Je passe rechercher les photos que j'ai faites pour la California Fidelity. La plaignante, une certaine Marcia Threadgill, réclame une indemnité prétendant qu'elle a fait une chute en trébuchant sur la saillie provoquée par l'action combinée de racines d'arbres et d'un affaissement du sol. Une portion de trottoir fait partie d'un passage commercial, et Miss Threadgill attaque le propriétaire d'une boutique d'artisanat auquel elle appartient. La facture de frais médicaux plus l'indemnité pour le temps durant lequel Miss Threadgill a été dans l'incapacité de travailler s'élève à environ cinq mille dollars. Ce n'est pas une grosse affaire mais, par mesure de routine, la compagnie d'assurances m'a demandé de faire une enquête rapide pour m'assurer que la plainte n'était pas une arnaque.
L'appartement de Marcia Threadgill se situe dans un immeuble construit sur le flanc d'une colline qui domine la mer. C'est à quelques pas de chez moi. Je gare ma voiture en contrebas et je sors mes jumelles de la boîte à gants. En m'allongeant sur le dos, j'arrive juste à prendre le patio en ligne de mire. Le grossissement est assez net pour me permettre de noter que l'occupante des lieux n'arrose pas ses fougères comme elle le devrait. Je ne connais pas grand-chose à la culture des plantes d'appartement mais, quand tout ce qui devrait être vert devient brun, la question ne se pose pas. Parmi les fougères de Miss Threadgill, j'aperçois cette vilaine variété croissant en produisant des espèces de petites pattes grises et velues qui, à la longue, finissent par ramper à l'extérieur du pot. Quiconque est assez pervers pour posséder une de ces monstrueuses plantes doit avoir une tendance innée à la fraude. Déjà, j'imagine Marcia Threadgill en train de soulever gaillardement des sacs de quinze kilos de terreau pour ses fougères alors qu'elle est sensée avoir la colonne vertébrale en capilotade. Je surveille son patio pendant une heure et demie, mais elle ne se montre pas. Un de mes vieux confrères disait toujours que, pour ce genre de travail de planque, les hommes ont un gros avantage sur nous : ils peuvent soulager leur vessie discrètement dans une boîte à balles de tennis sans quitter leur voiture. J'en viens à perdre mon intérêt pour le cas de Marcia Threadgill, et pour tout dire je connais une envie qui commence à devenir urgente. Je tiens encore le coup quelques minutes, puis je range mes jumelles et je repars vers le centre-ville. En route, je fais une halte salutaire dans la première station-service.
Puis je passe par le bureau de crédit où mon vieux copain me laisse mettre mon nez dans des dossiers auxquels, d'ordinaire, le public n'a pas accès.
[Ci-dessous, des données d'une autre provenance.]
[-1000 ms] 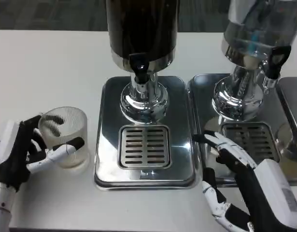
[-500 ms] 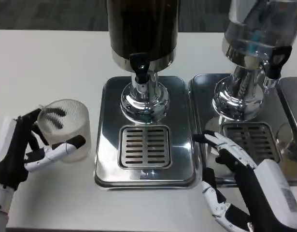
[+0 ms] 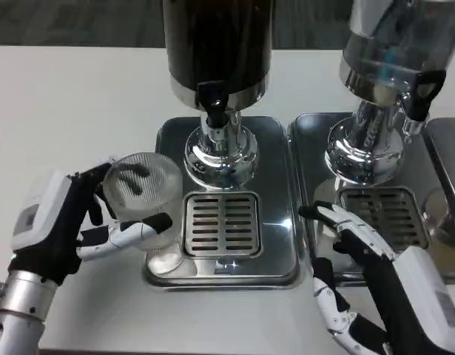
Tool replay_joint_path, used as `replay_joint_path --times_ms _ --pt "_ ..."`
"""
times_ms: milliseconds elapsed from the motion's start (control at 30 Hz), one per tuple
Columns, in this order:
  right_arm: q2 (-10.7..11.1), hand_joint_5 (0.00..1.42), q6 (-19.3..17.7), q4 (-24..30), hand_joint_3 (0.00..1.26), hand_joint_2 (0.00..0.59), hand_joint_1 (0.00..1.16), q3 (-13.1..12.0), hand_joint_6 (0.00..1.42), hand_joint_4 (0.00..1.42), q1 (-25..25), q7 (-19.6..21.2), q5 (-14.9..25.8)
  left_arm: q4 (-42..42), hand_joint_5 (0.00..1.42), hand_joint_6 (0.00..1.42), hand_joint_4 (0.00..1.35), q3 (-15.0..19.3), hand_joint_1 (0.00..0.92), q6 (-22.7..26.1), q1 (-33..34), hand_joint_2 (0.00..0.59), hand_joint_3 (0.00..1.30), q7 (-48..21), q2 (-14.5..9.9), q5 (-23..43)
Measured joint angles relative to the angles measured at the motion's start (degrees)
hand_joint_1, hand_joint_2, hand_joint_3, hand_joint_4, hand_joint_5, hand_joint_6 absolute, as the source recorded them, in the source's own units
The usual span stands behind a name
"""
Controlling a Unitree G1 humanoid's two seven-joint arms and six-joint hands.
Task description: Grasp the cup under the faucet to collect the drink, then remove the cup.
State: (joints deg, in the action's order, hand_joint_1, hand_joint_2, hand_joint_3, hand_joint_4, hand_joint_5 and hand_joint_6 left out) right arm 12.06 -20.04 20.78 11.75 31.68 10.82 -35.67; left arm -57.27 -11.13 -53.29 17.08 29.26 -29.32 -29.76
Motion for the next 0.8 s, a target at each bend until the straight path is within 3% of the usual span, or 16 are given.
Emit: replay_joint_path --times_ms 633,800 --pt "-0.65 0.13 -0.41 2.13 0.24 0.572 0.57 -0.11 0.34 0.15 2.22 0.1 -0.03 -4.11 0.88 1.11 0.64 -3.47 0.314 2.46 4.97 0.154 0.57 -2.01 5.57 -2.09" --pt "-0.76 0.14 -0.41 2.26 0.24 0.572 0.57 -0.12 0.34 0.15 2.72 0.1 -0.11 -4.86 0.88 1.11 0.64 -3.68 0.314 2.5 6.23 0.154 0.57 -2.18 6.09 -2.13"
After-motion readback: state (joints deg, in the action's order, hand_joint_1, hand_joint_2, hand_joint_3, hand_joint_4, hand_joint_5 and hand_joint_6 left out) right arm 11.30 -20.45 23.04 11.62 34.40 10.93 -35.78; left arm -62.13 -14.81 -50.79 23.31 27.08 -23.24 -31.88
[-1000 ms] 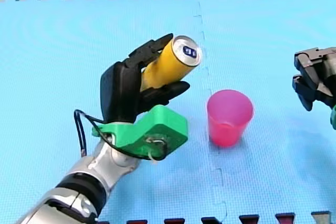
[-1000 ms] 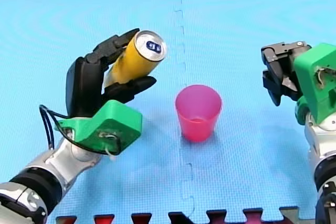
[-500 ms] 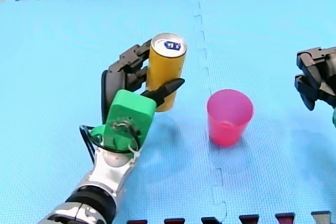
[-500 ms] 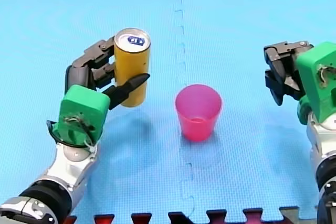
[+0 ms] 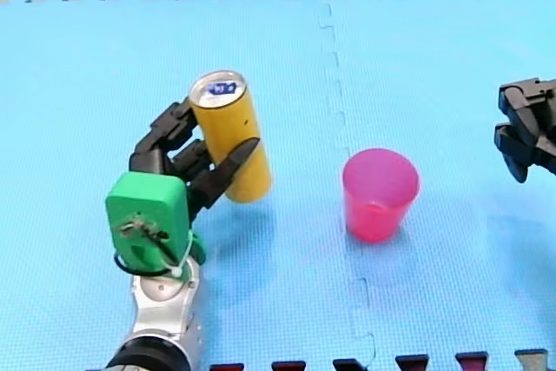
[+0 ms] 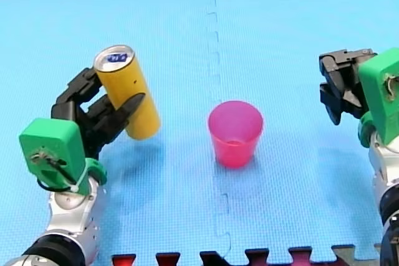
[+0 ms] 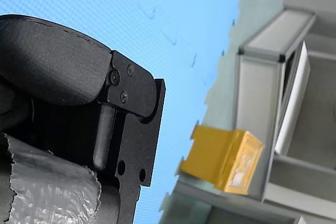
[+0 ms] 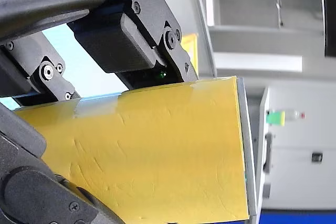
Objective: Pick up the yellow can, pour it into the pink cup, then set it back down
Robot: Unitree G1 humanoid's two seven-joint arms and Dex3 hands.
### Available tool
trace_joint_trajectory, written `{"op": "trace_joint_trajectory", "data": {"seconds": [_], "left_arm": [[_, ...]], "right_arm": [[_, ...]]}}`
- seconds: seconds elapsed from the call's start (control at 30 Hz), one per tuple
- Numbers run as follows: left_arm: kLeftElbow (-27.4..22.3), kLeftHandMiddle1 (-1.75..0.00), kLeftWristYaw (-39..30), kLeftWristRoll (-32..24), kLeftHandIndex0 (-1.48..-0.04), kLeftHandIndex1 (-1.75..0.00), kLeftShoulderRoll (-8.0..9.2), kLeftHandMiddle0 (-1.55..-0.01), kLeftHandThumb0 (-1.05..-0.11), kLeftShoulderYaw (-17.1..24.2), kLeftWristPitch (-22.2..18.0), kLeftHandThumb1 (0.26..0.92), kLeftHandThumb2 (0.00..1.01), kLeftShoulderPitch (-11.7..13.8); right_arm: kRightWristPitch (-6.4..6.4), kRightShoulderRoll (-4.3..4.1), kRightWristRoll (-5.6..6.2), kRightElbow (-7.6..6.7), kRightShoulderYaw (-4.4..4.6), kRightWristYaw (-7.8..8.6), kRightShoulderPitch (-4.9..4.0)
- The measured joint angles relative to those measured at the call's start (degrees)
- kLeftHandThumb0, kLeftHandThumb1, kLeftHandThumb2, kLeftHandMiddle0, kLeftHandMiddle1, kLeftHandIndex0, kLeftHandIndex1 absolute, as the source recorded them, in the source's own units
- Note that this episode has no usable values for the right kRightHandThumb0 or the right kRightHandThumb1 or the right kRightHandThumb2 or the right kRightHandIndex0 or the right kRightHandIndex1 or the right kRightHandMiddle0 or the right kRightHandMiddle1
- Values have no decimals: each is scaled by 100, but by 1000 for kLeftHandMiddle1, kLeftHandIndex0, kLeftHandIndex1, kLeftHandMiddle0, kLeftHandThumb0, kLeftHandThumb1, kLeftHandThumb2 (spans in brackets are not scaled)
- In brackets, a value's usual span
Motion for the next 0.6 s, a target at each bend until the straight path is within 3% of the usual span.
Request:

Je lui demande aussi de voir s'il trouve quelque chose au sujet de Sharon Napier, et il me promet de faire signe dès qu'il a quelque chose. Je fais une ou deux petites courses personnelles et je regagne mes pénates. Journée pas très satisfaisante. Mais tel est mon lot quasi quotidien : recherches, vérifications, recoupements, remplissage des parties laissées en pointillé. Les qualités de base d'un bon enquêteur sont la patience et l'esprit de continuité. Il se trouve qu'incidemment la société a, pendant des siècles et des siècles, éduqué les femmes à ces deux vertus. Je m'assieds à mon bureau et je donne un rôle à Charlie Scorsoni dans plusieurs de mes fiches. L'entrevue a été déroutante, et j'ai dans l'idée que je n'en ai pas terminé avec ce monsieur.